Exercise details
Pictures in the entries below are excluded; copy only the lines from the one containing "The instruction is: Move" to the one containing "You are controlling", both included.

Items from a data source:
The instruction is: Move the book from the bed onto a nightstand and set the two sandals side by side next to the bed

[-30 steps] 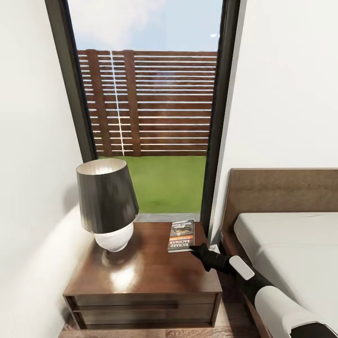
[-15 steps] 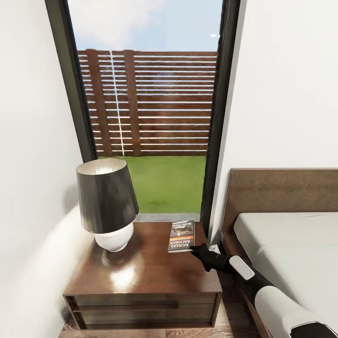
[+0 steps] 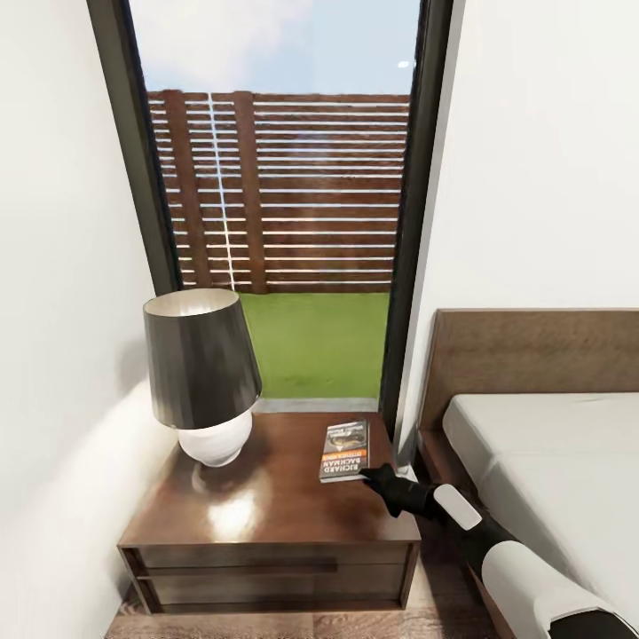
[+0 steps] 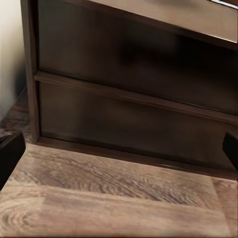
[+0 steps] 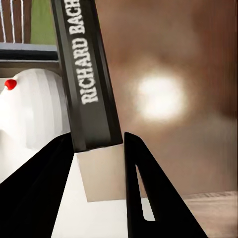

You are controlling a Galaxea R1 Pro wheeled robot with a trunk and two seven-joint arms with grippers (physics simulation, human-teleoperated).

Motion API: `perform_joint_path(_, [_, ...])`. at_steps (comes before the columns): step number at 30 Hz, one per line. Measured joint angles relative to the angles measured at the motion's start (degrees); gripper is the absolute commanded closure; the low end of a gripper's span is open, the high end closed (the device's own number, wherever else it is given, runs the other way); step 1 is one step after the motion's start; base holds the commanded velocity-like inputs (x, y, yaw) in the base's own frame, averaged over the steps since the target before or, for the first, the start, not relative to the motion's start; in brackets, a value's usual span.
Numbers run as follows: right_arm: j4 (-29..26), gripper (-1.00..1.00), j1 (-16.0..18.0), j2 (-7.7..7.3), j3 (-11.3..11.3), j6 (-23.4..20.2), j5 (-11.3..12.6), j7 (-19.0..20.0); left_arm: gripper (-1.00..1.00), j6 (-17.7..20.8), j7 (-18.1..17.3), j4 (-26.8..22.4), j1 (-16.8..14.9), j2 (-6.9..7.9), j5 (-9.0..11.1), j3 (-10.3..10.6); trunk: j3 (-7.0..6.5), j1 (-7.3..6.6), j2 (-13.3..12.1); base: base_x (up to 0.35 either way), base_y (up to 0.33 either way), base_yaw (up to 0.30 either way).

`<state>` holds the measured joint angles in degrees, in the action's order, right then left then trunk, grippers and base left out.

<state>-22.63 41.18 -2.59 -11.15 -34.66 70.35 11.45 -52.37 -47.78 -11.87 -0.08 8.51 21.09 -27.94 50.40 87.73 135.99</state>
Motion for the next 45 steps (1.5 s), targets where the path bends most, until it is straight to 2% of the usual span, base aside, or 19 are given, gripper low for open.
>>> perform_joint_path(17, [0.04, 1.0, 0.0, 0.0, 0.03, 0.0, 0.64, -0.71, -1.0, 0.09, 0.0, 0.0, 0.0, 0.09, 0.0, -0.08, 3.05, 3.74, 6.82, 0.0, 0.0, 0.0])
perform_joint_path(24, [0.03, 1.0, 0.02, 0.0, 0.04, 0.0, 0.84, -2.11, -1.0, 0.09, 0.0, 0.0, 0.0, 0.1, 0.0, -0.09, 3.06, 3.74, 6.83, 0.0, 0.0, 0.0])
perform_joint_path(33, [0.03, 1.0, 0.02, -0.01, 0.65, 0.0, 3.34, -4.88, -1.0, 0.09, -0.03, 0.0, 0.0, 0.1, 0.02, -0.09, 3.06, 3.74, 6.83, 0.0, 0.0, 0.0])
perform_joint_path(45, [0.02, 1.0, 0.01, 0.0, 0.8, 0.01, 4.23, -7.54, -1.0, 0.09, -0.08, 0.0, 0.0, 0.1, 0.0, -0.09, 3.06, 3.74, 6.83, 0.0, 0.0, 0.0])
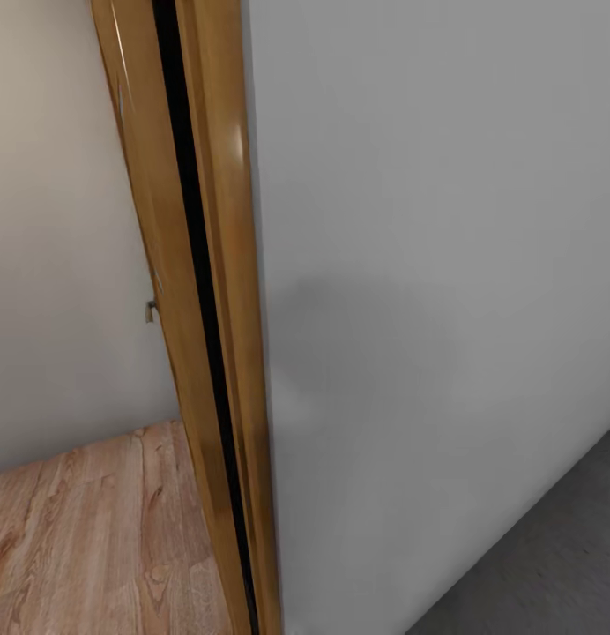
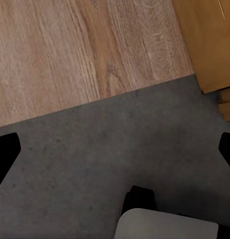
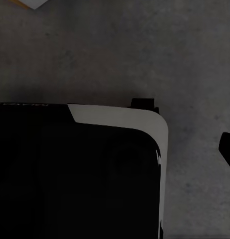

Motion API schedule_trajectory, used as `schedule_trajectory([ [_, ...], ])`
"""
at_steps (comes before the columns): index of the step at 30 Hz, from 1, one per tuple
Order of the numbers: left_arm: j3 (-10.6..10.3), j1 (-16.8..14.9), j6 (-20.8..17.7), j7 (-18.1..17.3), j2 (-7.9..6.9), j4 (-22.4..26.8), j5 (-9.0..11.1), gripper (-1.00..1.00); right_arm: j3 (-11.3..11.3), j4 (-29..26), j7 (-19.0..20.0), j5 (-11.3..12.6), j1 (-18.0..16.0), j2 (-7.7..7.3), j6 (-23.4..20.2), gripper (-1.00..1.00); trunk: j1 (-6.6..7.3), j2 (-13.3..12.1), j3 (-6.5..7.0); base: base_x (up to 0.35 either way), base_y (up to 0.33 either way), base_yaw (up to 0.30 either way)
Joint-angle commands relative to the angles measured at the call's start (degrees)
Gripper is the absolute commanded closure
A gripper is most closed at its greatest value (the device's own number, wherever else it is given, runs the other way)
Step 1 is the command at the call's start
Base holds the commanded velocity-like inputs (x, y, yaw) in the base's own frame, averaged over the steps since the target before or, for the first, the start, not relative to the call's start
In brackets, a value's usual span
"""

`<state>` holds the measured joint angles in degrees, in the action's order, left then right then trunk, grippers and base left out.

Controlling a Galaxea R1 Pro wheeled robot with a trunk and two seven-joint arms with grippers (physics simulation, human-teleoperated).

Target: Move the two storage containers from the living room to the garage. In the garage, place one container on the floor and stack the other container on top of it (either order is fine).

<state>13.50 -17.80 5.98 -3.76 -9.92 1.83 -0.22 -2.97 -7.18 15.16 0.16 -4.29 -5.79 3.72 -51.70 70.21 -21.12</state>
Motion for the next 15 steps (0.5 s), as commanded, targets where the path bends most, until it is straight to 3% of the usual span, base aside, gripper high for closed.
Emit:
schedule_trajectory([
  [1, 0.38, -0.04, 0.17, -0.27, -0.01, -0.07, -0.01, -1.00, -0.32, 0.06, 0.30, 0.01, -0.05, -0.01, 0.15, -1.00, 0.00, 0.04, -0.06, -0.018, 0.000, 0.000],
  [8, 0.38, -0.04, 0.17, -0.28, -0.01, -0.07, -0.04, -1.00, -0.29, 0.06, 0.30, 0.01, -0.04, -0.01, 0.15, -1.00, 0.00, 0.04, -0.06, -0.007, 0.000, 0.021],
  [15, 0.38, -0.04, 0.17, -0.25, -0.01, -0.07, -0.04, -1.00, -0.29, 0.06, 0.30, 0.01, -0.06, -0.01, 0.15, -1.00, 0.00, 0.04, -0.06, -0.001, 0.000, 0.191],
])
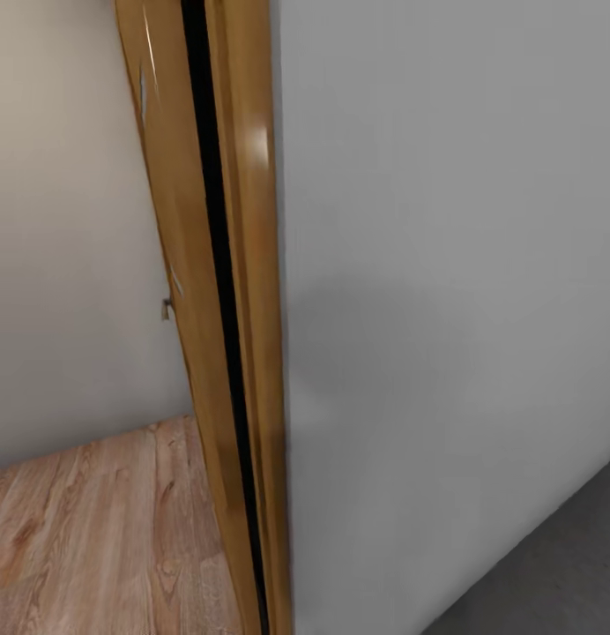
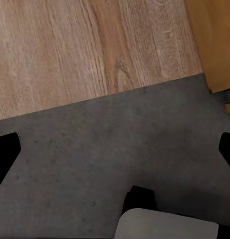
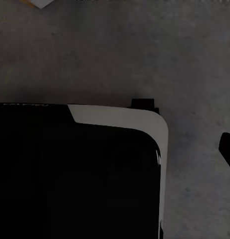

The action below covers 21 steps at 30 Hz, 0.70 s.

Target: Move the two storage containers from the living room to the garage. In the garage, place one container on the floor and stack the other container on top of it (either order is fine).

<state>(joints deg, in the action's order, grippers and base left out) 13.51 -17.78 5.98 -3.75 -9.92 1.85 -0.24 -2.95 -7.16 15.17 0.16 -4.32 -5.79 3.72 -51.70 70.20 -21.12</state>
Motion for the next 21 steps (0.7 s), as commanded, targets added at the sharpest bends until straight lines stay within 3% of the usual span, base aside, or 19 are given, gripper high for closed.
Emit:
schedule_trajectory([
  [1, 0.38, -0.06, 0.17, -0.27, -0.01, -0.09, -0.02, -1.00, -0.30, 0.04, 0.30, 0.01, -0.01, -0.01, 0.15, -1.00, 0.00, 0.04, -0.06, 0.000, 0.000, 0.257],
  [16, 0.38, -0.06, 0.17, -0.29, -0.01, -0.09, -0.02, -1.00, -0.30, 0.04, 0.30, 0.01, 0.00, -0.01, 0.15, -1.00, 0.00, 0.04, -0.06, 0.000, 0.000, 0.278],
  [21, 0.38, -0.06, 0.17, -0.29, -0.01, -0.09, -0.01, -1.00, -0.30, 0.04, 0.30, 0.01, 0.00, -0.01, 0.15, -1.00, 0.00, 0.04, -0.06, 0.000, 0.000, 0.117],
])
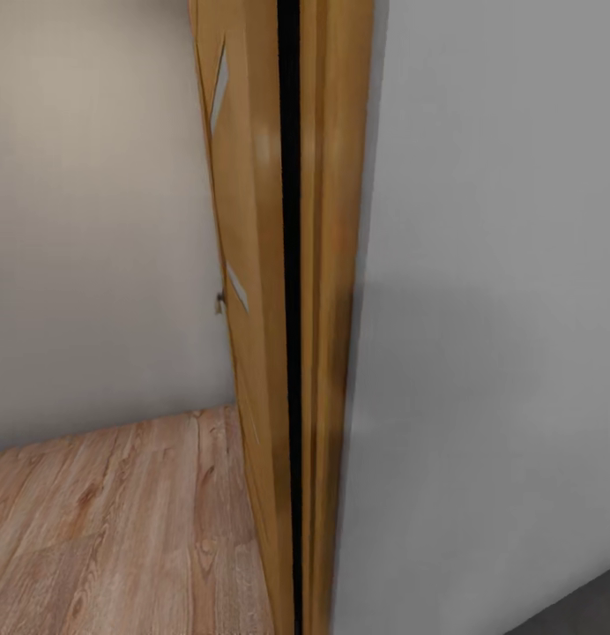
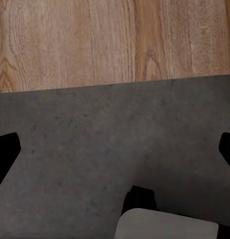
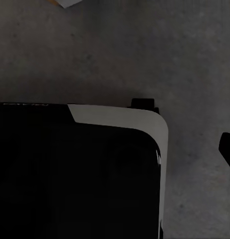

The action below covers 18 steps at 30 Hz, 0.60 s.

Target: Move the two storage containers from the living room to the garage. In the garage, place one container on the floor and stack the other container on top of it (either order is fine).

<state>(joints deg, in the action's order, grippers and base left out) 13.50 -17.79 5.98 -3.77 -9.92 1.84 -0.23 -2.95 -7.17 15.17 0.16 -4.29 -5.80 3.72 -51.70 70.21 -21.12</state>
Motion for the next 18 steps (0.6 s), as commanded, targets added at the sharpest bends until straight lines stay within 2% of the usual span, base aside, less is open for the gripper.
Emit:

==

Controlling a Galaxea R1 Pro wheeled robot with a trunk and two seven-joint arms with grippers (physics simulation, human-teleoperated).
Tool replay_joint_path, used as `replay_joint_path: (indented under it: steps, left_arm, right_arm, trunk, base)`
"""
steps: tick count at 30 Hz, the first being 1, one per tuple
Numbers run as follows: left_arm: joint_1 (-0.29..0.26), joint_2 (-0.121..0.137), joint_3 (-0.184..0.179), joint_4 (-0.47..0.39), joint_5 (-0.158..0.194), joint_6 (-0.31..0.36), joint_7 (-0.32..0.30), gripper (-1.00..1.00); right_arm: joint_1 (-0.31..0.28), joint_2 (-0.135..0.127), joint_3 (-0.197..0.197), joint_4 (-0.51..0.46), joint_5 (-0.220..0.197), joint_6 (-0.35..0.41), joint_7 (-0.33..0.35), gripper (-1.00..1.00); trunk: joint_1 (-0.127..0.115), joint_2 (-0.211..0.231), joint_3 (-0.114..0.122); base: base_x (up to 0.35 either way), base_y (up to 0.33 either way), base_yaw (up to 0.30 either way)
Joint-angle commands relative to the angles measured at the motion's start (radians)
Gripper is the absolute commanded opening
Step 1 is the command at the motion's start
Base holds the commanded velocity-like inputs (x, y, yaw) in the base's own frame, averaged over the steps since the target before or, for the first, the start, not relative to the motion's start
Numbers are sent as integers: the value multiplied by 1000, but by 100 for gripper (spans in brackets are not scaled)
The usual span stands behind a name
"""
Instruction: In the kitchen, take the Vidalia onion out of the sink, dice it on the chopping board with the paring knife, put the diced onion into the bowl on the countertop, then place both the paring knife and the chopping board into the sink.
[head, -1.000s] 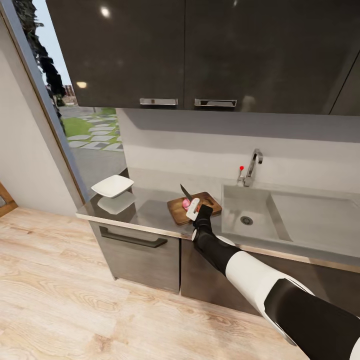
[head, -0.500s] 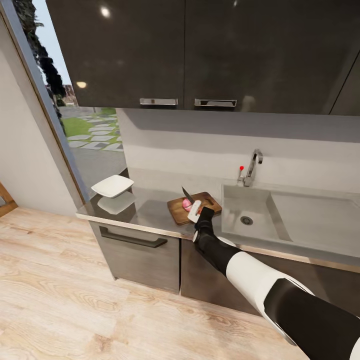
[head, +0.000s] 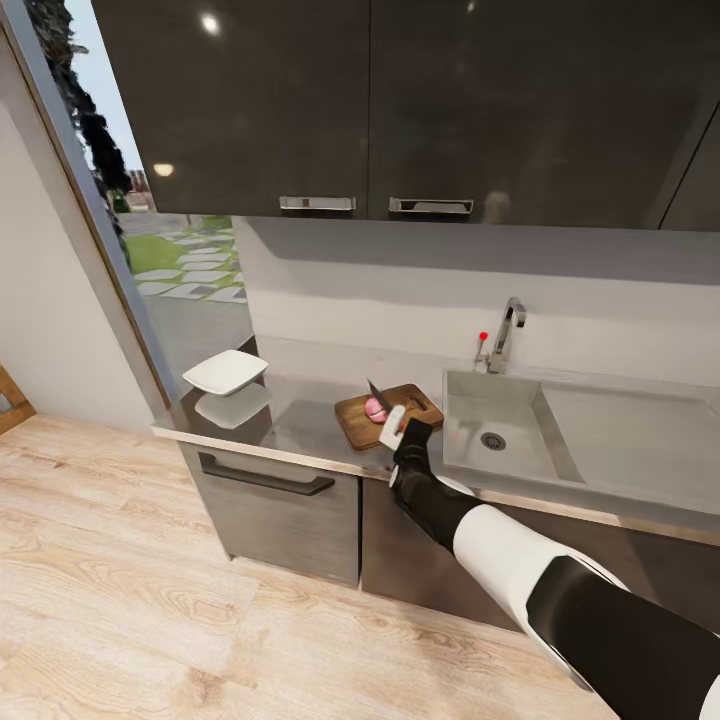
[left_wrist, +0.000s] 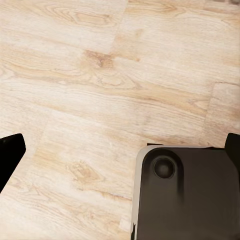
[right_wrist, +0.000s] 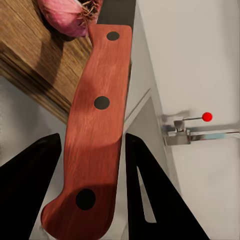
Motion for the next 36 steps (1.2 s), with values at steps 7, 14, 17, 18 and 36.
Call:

Answer for the task
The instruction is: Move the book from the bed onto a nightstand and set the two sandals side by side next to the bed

[-30 steps] 
[-15 steps] 
[+0 steps] 
[+0 steps] 
[+0 steps] 

You are controlling a Galaxea R1 Pro wheeled robot with a trunk and two seven-joint arms with grippers (physics simulation, human-teleoperated).

The output contains nothing further.